Steinhoff rejects allegations of dishonest accounting amid German probe

By Alexander Kell, Janice Kew and Karin Matussek

(Bloomberg) — Steinhoff International Holdings rejected allegations of dishonesty made in a Manager-Magazin report that Chief Executive Officer Markus Jooste is among employees being investigated by German prosecutors in a 2015 case linked to possible accounting fraud.

A Steinhoff International Holdings NV logo sits on display outside the company’s offices in Stellenbosch on August 17, 2016. Photographer: Waldo Swiegers/Bloomberg

Substantial information in the article is “wrong or misleading,” the South African furniture and clothing retailer said in a statement Thursday. Referring to the start of the 2015 probe, Steinhoff said it appointed legal and external audit firms in Germany to investigate the matter and they concluded that “no evidence exists” that the company broke the country’s commercial laws, it said.

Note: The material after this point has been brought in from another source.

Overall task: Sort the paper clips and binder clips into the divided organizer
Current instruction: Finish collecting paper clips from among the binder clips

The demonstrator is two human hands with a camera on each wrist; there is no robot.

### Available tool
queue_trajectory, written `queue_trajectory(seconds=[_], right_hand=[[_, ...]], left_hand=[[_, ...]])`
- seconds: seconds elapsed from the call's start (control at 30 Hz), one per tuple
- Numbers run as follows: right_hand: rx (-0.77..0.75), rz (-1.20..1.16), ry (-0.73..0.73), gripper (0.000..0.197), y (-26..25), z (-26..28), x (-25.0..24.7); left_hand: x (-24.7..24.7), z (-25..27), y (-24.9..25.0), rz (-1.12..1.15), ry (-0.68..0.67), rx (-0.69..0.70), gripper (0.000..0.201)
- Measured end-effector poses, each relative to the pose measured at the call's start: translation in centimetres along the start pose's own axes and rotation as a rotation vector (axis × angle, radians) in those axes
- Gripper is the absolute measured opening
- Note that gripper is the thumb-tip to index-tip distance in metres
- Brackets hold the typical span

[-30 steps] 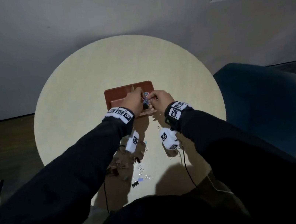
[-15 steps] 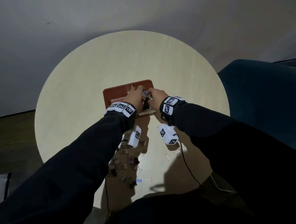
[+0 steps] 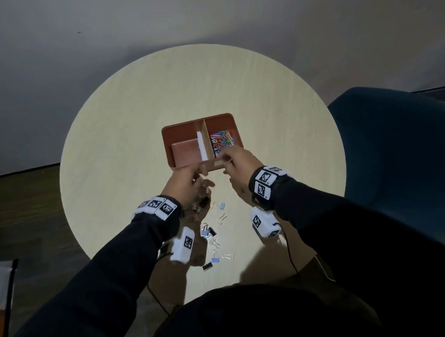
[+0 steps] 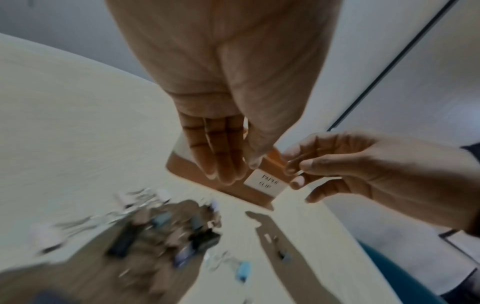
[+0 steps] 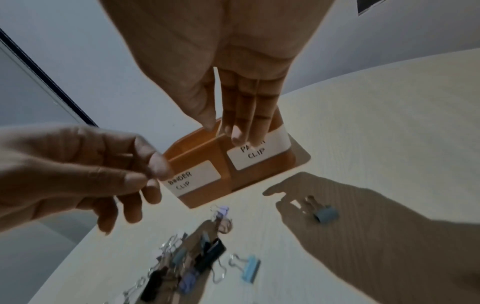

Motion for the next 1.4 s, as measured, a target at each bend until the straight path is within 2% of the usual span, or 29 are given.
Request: queue_trajectory(seconds=[0.13,0.2,0.3,0.4,0.47,0.53,0.7,0.83,1.07,1.23,1.4], right_hand=[[0.1,-0.054,-0.045,0.025,1.5,2.3,2.4],[0.148,-0.023,-0.055,0.026,2.6,3.6,2.9],[0.165,0.165,-0.132,0.027,4.4,5.9,3.2],[0.197,0.335,-0.253,0.021,6.2,7.8,3.9],[0.193,0.392,-0.327,0.02,7.1,8.8,4.9],[0.198,0.418,-0.34,0.024,7.5,9.6,5.9],[0.21,0.429,-0.32,0.034,7.6,10.7,7.4],[0.084,0.391,-0.279,0.037,6.0,11.7,9.0],[-0.108,0.423,-0.491,0.048,2.3,13.3,12.7],[-0.113,0.462,-0.542,0.027,1.5,13.4,14.0],[-0.085,0.432,-0.532,0.012,1.2,13.4,14.0]], left_hand=[[2.4,2.6,-4.6,-0.157,-0.053,-0.074,0.014],[3.3,3.9,-6.9,-0.235,-0.05,-0.116,0.023],[4.3,5.4,-9.3,-0.312,-0.059,-0.164,0.033],[5.8,6.1,-10.3,-0.377,-0.145,-0.149,0.046],[6.8,6.4,-10.3,-0.385,-0.185,-0.141,0.052],[7.7,6.8,-10.2,-0.389,-0.207,-0.138,0.053],[8.6,7.3,-9.9,-0.424,-0.158,-0.114,0.048],[8.8,7.8,-10.7,-0.384,-0.143,-0.13,0.034],[8.5,8.2,-12.2,-0.286,-0.171,-0.226,0.02],[8.2,8.5,-12.6,-0.222,-0.151,-0.215,0.007],[7.7,9.1,-13.5,-0.074,-0.093,-0.183,0.017]])
Point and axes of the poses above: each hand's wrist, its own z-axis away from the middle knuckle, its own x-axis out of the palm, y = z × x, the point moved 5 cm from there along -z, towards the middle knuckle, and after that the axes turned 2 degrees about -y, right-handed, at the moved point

The stock rose 1.9 percent to 3.87 euros at 9:45 a.m. in Frankfurt after plunging as much as 17 percent on Thursday.

The report in Manager-Magazin relates to a case that began just before Steinhoff moved its primary listing to Frankfurt from Johannesburg in December 2015. In November of that year, German authorities searched Steinhoff offices in the town of Westerstede and visited private homes as part of an investigation by prosecutors in the town of Oldenburg into four current and former managers.

Steinhoff said at the time it was “fully committed” to support the probe and Thursday reiterated it has “engaged constructively” with the authorities. “No further investigations have been initiated nor any searches conducted as alleged in the article,” the company said.

The company is involved in ongoing civil litigation — including with a former joint-venture partner — and the outcome “should result in monetary remedy to be paid by the group,” Steinhoff said. However, “the payment of any such monetary remedy would not have a material adverse effect on the trading and/or financial condition.”

Prosecutors suspect inflated revenue was reported on the balance sheets of units owned by the discount retailer, according to Manager-Magazin, which attributed the information to unidentified people at the prosecutor’s office. The sums involved are in the three-digit-million euro range, the magazine said.

Aggressive Expansion

Steinhoff has expanded aggressively over the past three years and has completed acquisitions in South Africa, the U.K. and the U.S. The company’s brands include low-cost sub-Saharan Africa chain Pep, Conforama in France and The Mattress Firm in the U.S. The company will announce third-quarter earnings on Aug. 31.

Steinhoff’s African unit is poised to take a 22.7 percent stake in Shoprite Holdings Ltd., Africa’s largest grocer, which will allow South African billionaire Christo Wiese to combine his retail assets on the continent after a proposed merger of the two companies fell through earlier this year.